Greenland Holdings has long been seen as a resilient and stable developer. But last week, it surprised all investors after asking to extend its bonds.

Earlier this month, China’s fourth-largest developer, Sunac, failed to pay interest on a dollar bond before the grace period ended. Thus it has become another major developer in China to have outstanding debt amid a record wave of defaults.

Some analysts said that most Chinese private property companies might not be able to repay their debts at the due date without new financing.
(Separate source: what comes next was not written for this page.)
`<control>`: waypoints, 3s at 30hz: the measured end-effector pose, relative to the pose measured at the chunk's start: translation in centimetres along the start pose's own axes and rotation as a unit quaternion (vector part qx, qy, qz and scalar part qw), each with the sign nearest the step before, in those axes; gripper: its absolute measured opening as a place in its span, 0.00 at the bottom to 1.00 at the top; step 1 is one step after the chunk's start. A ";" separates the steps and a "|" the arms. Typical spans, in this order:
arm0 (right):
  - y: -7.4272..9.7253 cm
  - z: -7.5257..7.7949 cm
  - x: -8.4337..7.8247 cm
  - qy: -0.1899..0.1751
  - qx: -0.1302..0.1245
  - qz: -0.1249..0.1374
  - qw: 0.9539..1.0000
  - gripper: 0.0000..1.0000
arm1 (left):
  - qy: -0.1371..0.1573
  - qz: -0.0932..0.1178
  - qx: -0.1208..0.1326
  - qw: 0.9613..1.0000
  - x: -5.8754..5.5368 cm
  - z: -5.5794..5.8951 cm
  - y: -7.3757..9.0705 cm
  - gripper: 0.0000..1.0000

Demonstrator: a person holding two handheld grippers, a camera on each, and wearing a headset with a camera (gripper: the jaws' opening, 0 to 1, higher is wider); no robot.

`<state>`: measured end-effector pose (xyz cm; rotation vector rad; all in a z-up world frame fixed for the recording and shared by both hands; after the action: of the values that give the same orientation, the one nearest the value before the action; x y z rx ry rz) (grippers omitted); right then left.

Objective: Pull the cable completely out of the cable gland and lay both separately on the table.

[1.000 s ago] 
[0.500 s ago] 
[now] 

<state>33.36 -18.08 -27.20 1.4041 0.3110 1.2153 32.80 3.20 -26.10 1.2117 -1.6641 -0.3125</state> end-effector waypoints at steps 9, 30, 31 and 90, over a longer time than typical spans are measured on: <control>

Besides, lockdowns across Shanghai and other Chinese cities have put a lot of pressure on revenue. As a result, Goldman Sachs raised the default rate of high-yield Chinese real estate bonds in 2022 from 19% to 31.6%.

And according to Bloomberg, these five Chinese-funded real estate companies have raised alarms.

Shimao

The luxury builder is China’s 20th-largest developer. It was considered among one of the country’s healthier property firms.

However, when the broader industry crisis worsened, investors became concerned about the company’s liquidity, and the company’s investment-grade ratings were lost. As a result, Shimao’s main onshore unit tried to postpone repayment on an onshore public note for the first time this month.

This year, Shimao, by contracted sales, has $2.1 billion in bond payments to make it through the rest of 2022, including a $1 billion note due on July 3. Also, because it hasn’t reported last year’s results, its shares in Hong Kong have been halted since the beginning of April.

Logan

Logan has been in the spotlight due to worries about the builders’ undisclosed leverage. In the last two months, two major credit rating organizations have withdrawn their ratings on the builder. This is part of a wave of similar moves in the industry this year. In addition, the corporation asked its auditor to retire earlier this month because it could not meet a deadline for the 2021 audit.

Logan has a 1 billion dollar note payment planned for the rest of the year, including August’s almost 280 million dollar bond. The stock of China’s 22nd largest builder has stopped trading since May 12 due to a lack of audited results.

Ronshine China

In February, China’s 23rd largest builder attracted attention when its dollar securities plummeted along with a slump at Zhenro Properties Group Ltd. The founder of Zhenro is Ronshine China Chairman Ou Zonghong’s brother. But unlike Zhenro, Ronshine China hasn’t had to seek debt exchanges and hasn’t missed any note payments.

This year, Ronshine has almost 940 million dollars in bond payments, most of which is a nearly 690 million dollar note due in October. In addition, during the recent earnings season, Ronshine’s auditor resigned, and the company’s 2021 report will likely be revealed soon.

Agile

When it comes to Agile, which builds villa apartments and high-rise residences amid beautiful gardens, investors are split on the immediate and long-term dangers. After some recent loan payments, the price of its August bonds soared above 80 cents on the dollar. The company’s other offshore notes, on the other hand, range from 23 cents to 39 cents, indicating longer-term concerns.

Agile, China’s 28th largest construction company, has 1.16 billion dollars in bond obligations due through years-end, including 600 million dollars in principal on August notes and a 225 million dollars security owing in July. As a result, its stock touched a 13-year low earlier this month.

Powerlong Real Estate

Following the city-wide lockdown, the Shanghai-based developer’s notes have been among the poorest performers in May. Powerlong, which also builds commercial projects and owns retail malls, is ranked 43rd in contracted house sales this year.

It owes more than 690 million dollars in onshore and offshore bond payments through the end of the year, including a 200 million dollars note due on July 25.

Earlier this year, the company did repurchases and redemptions. However, market pricing has recently shown persistent anxiety, with the July offshore note returning to 50 cents on the dollar and most others falling below 30 cents. In addition, on Friday, a Powerlong unit announced that it would not redeem an almost 75 million dollars perpetual note. This would cause a three-percentage-point increase in the bond’s coupon.